I know talking about baseball is sacrilegious in the lacrosse space. But I’m a baseball fan first. And the Yankees are back (and 3-0).
I bring this up because lacrosse, specifically women’s lacrosse, should eye Major League Baseball as a typically slow-moving institution that felt pressure to improve its on-field product and succeeded wildly.
Major League Baseball games were shortened to 2 hours and 36 minutes in 2024. It was a shade under 2 hours and 40 minutes in 2023 when the pitch clock was first introduced. That was down from 3 hours and four minutes per game in 2022.
Games have gotten shorter even as the challenge system has allowed for managers to briefly pause the game so umpires can get the call correct.

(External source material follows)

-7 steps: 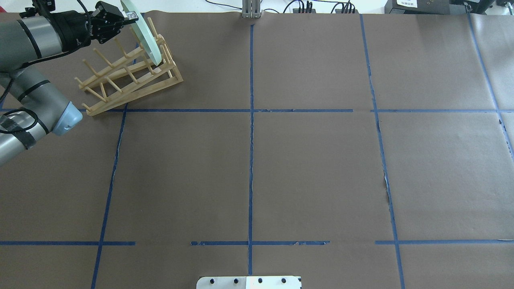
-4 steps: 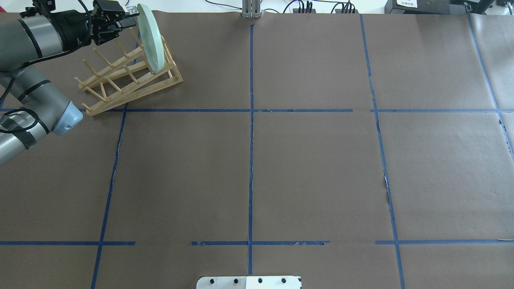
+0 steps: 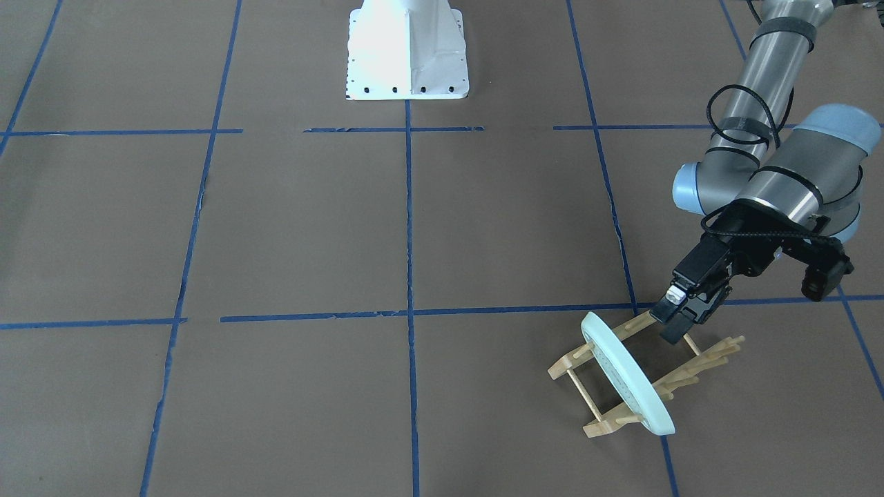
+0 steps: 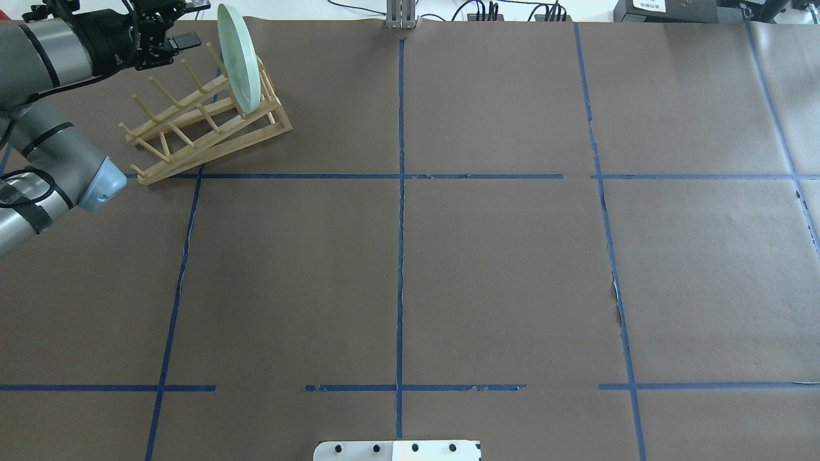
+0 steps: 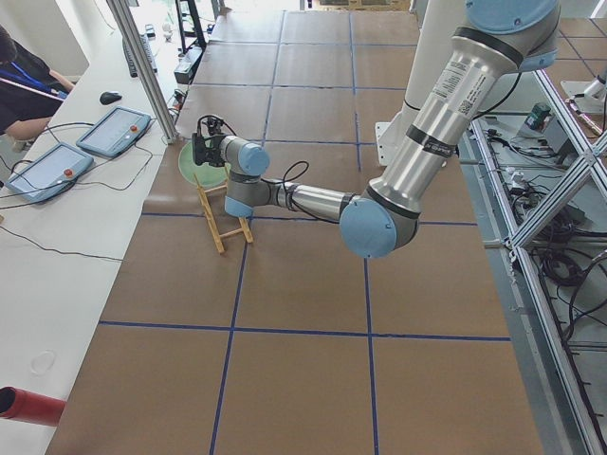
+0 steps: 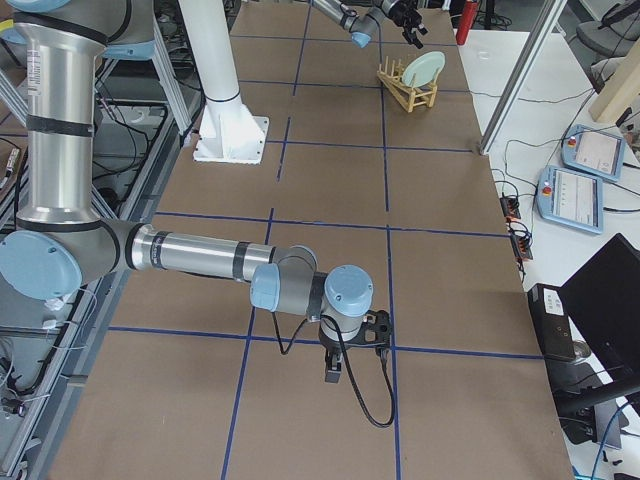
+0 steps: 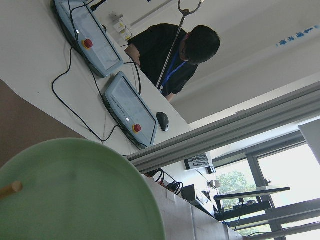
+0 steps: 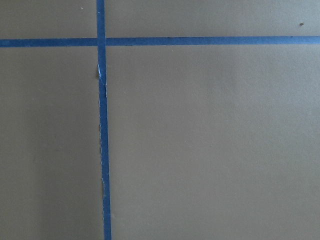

The goal should be to make games shorter while also making them more entertaining (which MLB did by widening the bases to encourage more aggressive baserunning).
There have been times in 2025 when women’s lacrosse games have been painstakingly long. My opinion has nothing to do with the quality of play, the talent or the teams. It largely has to do with the gruelingly slow challenge process, random stoppages that alter pace (the Stanford-Yale game a few weeks ago had oodles of those), and other seemingly avoidable issues.
I love the game of women’s lacrosse. I never thought this would become my career as a young sports journalist coming out of college who didn’t understand lacrosse’s allure. But here I am, somehow now in my ninth year covering the game.
I just want what’s best for the sport and its visibility on television. Speeding things up doesn’t mean less lacrosse. It means a cleaner, crisper, more engaging product.
It’s time for the people with influence to put their heads together and innovate. Nobody thought Major League Baseball ever would. But it did, and it’s better for it.
RANDOM OBSERVATIONS
I led our weekend preview on Thursday with the “prove-it” theme. It wasn’t directed at a singular team. But North Carolina and Northwestern were squarely in the crosshairs, because a win for either in that head-to-head matchup would say quite a bit. The Tar Heels continued their torrid start in the 15-12 win, with Chloe Humphrey going for four goals and four assists and Ashley Humphrey going for two goals and four assists. Prove it, they did.
The defending NEC champion LIU Sharks fell during the week, somewhat improbably, to Wagner. You never know what you’re going to get coming crunch time in the non-power conferences, and that’s what makes April fun. LIU was a surprise champion itself a season ago.